* EXERCISE BRIEF *
Locate all lines in the data below that hold "blue" and show them.

* PROVIDED INFORMATION *
* * * * *

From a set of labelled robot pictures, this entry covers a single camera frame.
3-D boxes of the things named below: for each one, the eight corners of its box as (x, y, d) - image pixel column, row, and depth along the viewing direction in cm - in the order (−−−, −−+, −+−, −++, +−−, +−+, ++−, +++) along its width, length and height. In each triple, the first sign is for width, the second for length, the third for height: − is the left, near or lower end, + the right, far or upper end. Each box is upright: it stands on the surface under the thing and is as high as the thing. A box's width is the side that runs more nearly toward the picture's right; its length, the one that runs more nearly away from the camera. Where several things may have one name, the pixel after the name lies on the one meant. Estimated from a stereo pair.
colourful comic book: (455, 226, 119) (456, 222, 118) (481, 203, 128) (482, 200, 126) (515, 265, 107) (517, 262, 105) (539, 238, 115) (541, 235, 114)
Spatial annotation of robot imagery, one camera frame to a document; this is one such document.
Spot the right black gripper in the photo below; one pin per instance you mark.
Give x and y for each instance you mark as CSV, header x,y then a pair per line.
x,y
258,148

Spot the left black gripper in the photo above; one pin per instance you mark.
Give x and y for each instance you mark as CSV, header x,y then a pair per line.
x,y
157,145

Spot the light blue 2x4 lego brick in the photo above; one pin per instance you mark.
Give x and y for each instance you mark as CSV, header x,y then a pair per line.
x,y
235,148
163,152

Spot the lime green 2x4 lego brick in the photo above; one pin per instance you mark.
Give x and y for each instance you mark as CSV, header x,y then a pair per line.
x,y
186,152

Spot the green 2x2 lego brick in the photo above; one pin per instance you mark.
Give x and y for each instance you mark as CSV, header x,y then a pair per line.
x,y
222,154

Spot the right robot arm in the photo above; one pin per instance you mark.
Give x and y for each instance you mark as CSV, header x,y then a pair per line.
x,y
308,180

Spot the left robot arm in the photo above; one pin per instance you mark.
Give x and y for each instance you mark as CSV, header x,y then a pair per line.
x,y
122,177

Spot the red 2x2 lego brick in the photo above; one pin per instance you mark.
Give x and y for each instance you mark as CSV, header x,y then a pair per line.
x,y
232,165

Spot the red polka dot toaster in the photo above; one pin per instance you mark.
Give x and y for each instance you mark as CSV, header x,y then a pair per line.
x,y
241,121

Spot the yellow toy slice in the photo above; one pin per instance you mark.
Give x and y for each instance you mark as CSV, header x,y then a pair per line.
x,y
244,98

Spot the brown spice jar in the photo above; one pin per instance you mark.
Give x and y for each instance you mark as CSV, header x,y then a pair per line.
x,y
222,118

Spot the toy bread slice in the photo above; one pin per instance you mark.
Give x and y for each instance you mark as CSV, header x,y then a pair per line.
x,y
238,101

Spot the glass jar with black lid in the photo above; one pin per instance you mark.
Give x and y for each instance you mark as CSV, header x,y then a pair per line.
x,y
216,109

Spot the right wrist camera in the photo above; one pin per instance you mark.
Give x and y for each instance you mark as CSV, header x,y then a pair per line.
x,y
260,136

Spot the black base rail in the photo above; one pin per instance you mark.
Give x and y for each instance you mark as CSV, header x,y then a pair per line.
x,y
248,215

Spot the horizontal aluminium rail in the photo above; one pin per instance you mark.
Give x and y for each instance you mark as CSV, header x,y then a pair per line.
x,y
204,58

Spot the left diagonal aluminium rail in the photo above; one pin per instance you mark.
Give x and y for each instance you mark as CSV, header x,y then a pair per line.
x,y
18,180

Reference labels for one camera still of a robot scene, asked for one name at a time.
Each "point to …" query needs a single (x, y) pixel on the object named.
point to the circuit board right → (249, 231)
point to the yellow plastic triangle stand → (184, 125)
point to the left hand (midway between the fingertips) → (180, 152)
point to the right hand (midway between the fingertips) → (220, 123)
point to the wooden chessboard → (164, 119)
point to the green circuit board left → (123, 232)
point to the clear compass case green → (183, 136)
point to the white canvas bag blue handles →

* * * * *

* ANSWER SPACE *
Spot the light blue 2x4 lego brick in the photo above; one pin per instance you mark.
point to the white canvas bag blue handles →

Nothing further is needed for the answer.